Designed by Dr. Ferdinand Porsche, the SSK was Mercedes’ racing powerhouse from 1928 to 1932, winning a long list of significant victories, including the 1931 Mille Miglia in the hands of legendary driver Rudolf Caracciola. It also broke the pace record for the Mille Miglia at the time with an average speed of 62mph(101km/h). The SSK was seriously fast, in fact it was the fastest car of its time. Its top speed was 120mph (~190km/h), and the performance from its 7.1L straight 6 engine is still decently impressive by today’s standards. The key was its supercharger, which engaged via a clutch when full throttle was used. This design gave the power when it was needed (especially at higher altitudes, where air is thinner), but also helped keep the car reliable by not having the blower stressing the engine all the time. From what I’ve read, around 170hp was available before the supercharger engaged, and 225hp hit when the boost came on. I have also seen some reports of SSKs making as much as 300hp, so maybe in different specifications were used for different races. The car also had a massive amount of torque, with as much as 500ft/lbs available on those highest spec’d cars. Keep in mind, all of this performance is in a car with 1920’s technology, so tires, brakes, suspension, etc were all nowhere near the level of a normal modern car, and the SSK weighed nearly two tons. Racing back then took some serious bravery.
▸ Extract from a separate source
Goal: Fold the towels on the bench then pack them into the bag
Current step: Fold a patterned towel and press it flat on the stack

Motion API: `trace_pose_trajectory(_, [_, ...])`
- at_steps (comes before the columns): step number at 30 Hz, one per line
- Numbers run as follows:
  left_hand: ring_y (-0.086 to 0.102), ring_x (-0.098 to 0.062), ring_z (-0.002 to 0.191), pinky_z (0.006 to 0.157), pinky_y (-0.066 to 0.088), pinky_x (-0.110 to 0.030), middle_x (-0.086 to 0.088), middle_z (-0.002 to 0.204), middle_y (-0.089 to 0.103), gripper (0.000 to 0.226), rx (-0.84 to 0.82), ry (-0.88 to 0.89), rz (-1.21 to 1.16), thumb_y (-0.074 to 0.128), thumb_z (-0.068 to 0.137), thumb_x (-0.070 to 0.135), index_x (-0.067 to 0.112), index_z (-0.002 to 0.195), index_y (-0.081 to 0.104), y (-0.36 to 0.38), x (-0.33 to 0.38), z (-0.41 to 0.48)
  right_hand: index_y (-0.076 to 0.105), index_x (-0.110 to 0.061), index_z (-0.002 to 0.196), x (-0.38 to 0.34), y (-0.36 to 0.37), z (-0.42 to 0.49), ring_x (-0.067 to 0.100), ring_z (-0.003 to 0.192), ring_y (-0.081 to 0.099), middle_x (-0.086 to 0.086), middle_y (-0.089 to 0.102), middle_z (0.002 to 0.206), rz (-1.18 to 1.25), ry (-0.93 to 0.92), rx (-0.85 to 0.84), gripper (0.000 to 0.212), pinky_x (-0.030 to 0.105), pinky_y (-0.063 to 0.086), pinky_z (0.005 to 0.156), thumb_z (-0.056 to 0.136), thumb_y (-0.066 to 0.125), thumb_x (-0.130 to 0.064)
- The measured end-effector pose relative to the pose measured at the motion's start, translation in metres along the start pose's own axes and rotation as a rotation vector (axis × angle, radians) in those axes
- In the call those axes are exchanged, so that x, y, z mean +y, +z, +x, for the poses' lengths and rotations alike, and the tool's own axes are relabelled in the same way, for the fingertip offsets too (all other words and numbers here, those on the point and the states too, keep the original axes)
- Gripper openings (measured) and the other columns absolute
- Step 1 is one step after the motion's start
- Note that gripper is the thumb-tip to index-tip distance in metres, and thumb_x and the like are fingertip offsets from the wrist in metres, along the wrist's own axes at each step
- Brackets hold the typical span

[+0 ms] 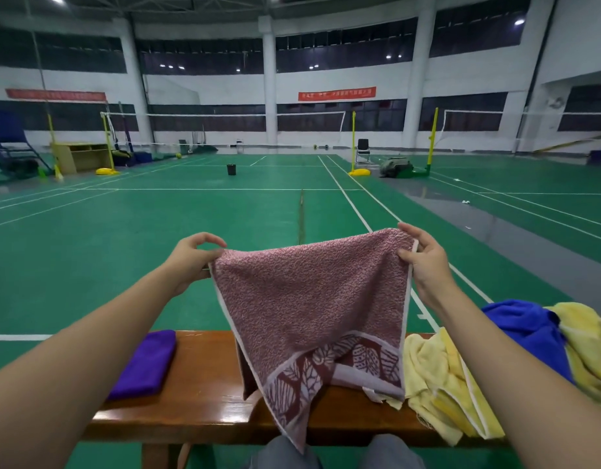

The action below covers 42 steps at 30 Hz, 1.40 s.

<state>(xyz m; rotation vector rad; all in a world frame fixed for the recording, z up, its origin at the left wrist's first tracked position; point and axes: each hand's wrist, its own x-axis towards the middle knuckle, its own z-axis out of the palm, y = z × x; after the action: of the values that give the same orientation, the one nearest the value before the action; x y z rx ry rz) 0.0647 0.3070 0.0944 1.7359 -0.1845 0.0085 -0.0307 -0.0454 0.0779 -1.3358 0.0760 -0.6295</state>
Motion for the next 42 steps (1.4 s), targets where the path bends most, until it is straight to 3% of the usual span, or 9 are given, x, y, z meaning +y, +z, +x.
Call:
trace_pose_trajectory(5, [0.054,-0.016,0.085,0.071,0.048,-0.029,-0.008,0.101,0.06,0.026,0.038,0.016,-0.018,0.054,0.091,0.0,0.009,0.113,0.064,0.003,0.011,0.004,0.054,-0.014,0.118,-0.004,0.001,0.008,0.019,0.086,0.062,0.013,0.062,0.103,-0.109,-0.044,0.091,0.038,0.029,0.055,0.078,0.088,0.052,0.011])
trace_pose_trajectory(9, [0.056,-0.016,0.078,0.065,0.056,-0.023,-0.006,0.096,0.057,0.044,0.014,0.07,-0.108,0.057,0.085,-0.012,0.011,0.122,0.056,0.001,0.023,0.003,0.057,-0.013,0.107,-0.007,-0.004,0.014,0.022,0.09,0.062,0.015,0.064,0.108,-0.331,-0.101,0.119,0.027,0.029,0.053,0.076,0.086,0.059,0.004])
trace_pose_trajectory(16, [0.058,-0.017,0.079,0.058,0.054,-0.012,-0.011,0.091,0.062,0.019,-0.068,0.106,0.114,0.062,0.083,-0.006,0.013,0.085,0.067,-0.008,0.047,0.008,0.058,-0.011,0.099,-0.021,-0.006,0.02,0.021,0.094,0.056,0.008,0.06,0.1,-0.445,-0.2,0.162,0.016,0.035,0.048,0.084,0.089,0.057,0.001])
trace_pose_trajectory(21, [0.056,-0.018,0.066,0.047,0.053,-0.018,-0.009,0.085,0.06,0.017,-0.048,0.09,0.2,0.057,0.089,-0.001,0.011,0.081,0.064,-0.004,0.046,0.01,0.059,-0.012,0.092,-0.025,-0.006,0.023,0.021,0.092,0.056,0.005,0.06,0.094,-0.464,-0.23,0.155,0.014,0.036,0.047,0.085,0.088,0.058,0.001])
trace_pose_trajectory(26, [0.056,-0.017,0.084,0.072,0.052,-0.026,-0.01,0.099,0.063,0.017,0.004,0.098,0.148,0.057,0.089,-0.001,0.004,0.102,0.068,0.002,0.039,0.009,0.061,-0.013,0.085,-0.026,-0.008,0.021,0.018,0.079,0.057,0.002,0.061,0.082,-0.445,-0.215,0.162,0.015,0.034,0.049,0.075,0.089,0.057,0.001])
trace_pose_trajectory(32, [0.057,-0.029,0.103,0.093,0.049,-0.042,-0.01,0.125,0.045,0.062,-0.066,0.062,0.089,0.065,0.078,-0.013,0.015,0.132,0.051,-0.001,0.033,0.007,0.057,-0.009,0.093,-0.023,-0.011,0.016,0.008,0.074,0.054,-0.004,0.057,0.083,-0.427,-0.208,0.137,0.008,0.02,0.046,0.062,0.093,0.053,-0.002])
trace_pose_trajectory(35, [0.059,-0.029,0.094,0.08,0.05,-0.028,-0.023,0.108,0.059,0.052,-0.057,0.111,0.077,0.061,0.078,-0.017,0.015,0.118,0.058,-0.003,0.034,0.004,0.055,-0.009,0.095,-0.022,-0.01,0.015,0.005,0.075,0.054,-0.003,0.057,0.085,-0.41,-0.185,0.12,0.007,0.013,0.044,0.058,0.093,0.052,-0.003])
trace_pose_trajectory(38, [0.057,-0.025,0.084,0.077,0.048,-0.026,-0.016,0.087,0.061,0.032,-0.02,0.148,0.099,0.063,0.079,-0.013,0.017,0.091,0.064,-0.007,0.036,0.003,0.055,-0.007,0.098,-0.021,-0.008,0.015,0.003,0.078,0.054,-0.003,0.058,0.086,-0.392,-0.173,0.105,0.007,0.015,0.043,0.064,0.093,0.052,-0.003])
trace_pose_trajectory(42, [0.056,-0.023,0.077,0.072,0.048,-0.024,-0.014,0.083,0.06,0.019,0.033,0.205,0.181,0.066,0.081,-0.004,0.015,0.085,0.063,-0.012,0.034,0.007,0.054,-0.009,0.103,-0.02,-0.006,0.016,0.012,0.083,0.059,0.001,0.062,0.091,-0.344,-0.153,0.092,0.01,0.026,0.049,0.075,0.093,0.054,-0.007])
The SSK you see here was on display at the Mercedes-Benz Museum in Stuttgart, Germany, during my trip to Europe last year. Regrettably, I don’t have too many details on this specific SSK because I was so focused on taking photos that day that I didn’t bother reading the signs. I do know there were only 30-35 SSks built, so it is very rare, and definitely worth a few million dollars.
I love looking at early racing cars because there is so much crude genius. All of the performance aspects of a modern car had to be developed, usually through trial and error, and driven by competitive spirit. The SSK was the pinnacle of automotive technology in the late 1920s, and it marks a significant moment in racing, as well as in the development of the automobile itself. Enjoy the pics.